PROBLEM STATEMENT: Which lines of the data contain the string "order"? Show each of them.

━━━━━━━━

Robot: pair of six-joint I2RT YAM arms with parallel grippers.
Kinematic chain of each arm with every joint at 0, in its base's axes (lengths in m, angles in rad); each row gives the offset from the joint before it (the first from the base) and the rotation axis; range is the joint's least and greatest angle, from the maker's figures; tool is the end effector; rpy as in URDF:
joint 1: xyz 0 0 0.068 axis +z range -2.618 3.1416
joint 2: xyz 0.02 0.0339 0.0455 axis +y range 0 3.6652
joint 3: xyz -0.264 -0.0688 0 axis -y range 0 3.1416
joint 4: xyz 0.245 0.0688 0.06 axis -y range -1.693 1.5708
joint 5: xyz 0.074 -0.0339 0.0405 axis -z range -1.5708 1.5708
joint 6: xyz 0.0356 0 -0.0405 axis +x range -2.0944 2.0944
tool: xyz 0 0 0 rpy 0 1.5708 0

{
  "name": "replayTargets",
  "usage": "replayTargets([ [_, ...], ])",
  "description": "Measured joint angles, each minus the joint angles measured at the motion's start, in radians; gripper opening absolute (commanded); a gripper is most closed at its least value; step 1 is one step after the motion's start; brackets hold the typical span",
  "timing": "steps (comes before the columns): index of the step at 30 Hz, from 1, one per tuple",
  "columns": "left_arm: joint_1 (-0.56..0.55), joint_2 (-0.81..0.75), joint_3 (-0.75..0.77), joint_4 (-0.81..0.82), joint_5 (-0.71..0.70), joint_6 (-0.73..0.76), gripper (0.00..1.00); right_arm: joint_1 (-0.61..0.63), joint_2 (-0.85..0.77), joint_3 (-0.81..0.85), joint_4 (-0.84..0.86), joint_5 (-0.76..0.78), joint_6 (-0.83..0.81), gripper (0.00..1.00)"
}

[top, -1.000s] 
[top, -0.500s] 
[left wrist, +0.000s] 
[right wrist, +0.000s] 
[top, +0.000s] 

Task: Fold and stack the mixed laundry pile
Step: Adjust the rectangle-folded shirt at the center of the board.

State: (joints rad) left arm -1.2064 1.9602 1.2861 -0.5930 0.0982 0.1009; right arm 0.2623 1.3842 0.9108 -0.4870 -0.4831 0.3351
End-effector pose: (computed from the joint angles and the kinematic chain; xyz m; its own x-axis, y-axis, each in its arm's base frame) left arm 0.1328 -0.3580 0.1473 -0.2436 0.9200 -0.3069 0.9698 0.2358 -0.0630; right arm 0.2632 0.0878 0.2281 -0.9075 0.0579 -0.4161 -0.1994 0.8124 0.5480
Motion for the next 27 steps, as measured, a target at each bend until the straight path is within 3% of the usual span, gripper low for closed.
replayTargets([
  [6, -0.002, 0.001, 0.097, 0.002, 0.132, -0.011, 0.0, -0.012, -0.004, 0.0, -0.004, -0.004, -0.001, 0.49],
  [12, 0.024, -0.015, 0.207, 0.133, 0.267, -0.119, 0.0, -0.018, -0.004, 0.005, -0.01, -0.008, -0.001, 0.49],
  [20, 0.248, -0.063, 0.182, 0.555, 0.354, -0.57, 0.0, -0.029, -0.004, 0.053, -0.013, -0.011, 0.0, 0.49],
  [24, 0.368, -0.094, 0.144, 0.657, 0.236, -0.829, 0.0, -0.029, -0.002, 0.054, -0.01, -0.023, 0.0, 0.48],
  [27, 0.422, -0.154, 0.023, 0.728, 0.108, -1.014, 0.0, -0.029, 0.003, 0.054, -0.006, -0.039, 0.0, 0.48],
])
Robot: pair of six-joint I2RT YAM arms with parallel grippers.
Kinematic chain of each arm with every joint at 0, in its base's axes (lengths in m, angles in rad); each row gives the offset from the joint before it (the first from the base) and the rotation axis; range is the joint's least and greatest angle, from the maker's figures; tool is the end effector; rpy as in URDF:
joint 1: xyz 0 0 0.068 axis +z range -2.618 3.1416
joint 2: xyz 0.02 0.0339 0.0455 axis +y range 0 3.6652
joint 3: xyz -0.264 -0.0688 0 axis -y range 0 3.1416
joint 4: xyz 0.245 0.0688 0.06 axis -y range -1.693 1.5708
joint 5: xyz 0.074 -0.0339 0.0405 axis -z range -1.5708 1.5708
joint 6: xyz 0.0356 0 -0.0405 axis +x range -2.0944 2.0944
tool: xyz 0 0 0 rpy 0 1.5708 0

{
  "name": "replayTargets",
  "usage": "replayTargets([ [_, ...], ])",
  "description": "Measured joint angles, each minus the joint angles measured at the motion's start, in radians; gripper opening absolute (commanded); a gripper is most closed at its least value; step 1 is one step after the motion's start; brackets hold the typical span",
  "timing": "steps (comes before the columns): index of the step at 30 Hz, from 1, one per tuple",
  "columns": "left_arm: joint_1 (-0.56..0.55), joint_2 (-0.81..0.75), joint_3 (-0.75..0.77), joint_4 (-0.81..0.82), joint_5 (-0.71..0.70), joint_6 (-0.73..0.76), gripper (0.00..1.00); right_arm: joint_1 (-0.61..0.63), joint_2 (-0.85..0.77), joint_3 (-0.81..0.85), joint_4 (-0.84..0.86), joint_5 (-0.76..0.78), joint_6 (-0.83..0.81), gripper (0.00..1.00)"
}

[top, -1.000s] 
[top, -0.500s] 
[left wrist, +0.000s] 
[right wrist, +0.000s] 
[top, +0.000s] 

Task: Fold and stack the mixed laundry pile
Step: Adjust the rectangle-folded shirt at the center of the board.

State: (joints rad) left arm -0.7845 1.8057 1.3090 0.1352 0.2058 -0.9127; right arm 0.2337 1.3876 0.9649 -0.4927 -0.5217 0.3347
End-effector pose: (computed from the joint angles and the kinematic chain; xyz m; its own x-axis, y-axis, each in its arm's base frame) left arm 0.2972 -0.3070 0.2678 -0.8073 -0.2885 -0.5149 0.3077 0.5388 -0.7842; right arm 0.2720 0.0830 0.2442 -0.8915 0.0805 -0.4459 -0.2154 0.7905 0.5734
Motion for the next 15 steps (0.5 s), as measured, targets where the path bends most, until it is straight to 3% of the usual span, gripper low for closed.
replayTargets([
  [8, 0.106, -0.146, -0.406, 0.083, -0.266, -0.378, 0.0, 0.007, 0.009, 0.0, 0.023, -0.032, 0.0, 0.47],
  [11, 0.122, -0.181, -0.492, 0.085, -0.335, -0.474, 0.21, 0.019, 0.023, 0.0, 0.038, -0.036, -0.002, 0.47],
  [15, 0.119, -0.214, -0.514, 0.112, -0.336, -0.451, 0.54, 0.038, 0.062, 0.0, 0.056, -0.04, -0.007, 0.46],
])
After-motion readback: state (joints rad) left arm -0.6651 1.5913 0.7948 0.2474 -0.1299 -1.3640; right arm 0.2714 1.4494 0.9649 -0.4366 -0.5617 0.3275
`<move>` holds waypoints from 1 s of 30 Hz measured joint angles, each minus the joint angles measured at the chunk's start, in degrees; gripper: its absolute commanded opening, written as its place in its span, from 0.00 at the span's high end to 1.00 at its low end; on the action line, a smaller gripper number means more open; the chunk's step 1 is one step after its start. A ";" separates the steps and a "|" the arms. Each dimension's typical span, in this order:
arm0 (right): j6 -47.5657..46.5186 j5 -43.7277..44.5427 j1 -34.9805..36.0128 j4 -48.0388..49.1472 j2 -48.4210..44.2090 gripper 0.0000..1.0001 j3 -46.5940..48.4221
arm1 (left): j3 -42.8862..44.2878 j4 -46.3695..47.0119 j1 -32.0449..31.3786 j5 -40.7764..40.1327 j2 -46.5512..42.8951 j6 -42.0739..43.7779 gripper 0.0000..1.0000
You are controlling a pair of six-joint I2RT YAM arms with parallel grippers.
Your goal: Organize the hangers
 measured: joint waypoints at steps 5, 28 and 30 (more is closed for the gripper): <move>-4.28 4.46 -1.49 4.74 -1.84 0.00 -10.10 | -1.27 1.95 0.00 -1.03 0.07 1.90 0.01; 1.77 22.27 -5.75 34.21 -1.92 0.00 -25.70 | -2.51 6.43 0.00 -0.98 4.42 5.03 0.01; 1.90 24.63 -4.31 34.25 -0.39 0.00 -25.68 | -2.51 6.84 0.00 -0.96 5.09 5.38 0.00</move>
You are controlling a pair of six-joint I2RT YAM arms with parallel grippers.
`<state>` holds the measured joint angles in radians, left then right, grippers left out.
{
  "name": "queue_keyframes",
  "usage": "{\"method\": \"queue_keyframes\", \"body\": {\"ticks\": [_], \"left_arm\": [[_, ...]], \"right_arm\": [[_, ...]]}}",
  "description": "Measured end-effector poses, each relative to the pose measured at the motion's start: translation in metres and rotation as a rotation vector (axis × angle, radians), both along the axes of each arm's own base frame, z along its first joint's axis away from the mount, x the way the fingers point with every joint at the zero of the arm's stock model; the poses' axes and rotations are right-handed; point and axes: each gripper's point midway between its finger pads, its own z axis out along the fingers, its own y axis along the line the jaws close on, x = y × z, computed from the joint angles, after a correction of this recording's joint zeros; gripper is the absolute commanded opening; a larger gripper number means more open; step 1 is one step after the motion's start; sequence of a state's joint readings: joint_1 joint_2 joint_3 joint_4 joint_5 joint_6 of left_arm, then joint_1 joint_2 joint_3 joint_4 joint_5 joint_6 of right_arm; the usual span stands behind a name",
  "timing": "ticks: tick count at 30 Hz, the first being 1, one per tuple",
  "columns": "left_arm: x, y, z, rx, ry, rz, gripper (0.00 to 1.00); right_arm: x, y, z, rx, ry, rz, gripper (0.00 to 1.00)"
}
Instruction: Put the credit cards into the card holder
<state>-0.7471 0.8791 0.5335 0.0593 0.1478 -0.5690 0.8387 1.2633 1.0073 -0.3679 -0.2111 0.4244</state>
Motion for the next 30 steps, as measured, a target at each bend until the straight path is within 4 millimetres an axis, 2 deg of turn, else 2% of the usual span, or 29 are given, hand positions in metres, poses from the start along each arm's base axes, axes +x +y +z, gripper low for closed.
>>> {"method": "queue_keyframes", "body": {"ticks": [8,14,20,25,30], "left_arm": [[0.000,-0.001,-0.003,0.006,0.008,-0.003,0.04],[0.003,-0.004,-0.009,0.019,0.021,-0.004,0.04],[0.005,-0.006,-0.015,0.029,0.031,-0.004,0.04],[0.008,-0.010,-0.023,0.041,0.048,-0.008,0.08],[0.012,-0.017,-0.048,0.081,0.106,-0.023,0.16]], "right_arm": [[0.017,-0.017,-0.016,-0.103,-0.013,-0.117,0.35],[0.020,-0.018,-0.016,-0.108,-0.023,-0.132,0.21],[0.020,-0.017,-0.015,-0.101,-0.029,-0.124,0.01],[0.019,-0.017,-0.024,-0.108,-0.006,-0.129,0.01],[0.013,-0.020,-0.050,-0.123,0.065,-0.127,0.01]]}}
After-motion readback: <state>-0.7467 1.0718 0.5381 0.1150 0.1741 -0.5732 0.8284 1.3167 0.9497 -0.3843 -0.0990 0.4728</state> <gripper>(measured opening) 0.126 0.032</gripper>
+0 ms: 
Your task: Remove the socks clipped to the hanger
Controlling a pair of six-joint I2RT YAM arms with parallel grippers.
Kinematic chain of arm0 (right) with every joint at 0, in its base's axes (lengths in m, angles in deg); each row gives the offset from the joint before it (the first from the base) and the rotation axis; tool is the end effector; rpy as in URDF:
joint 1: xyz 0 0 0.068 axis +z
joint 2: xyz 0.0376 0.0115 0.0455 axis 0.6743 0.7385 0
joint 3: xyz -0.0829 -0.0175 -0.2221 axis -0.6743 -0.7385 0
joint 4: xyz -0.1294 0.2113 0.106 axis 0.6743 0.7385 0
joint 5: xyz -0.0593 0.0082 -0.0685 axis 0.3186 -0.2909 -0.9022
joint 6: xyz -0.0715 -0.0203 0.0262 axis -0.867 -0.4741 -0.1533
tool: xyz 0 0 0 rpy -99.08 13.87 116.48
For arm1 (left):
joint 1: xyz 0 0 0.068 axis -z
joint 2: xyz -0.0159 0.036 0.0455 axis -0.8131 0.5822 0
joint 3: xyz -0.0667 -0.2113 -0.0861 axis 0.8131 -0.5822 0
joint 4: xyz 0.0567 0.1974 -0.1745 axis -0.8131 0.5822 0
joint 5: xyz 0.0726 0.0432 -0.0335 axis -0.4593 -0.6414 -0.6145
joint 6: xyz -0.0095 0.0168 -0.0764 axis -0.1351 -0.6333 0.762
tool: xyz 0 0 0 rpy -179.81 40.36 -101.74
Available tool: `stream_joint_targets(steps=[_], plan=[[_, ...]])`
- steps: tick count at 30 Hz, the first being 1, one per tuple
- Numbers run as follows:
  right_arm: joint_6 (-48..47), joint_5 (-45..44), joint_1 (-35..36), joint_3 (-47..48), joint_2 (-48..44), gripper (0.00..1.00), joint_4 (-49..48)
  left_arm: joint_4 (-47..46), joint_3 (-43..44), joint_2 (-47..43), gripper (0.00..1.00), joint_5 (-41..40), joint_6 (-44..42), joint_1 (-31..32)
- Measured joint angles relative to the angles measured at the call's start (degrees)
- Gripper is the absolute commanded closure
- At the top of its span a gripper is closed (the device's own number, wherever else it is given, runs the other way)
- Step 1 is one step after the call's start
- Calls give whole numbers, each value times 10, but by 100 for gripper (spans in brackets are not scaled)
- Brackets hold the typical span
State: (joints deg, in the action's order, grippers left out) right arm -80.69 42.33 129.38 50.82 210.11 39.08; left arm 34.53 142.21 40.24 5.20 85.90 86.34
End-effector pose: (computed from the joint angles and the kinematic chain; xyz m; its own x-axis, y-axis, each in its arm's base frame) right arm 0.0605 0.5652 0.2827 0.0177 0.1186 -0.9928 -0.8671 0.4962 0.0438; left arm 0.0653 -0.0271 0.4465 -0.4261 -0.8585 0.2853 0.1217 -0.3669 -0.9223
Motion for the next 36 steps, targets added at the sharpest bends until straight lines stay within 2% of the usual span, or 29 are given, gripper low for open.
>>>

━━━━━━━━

ANSWER TO THE EXERCISE:
`<move>` holds waypoints from 1 s of 30 Hz measured joint angles, each minus the joint angles measured at the chunk's start, in degrees; gripper: its absolute commanded opening, written as its place in its span, from 0.00 at the span's high end to 1.00 at its low end; on the action line, a smaller gripper number means more open; the chunk's step 1 is one step after its start. A ";" separates the steps and a "|" the arms. Each dimension's typical span, in this order:
State: (joints deg, in the action's order, grippers left out) right arm -80.69 42.33 129.38 50.82 210.11 39.08; left arm 34.53 142.21 40.24 5.20 85.90 86.34

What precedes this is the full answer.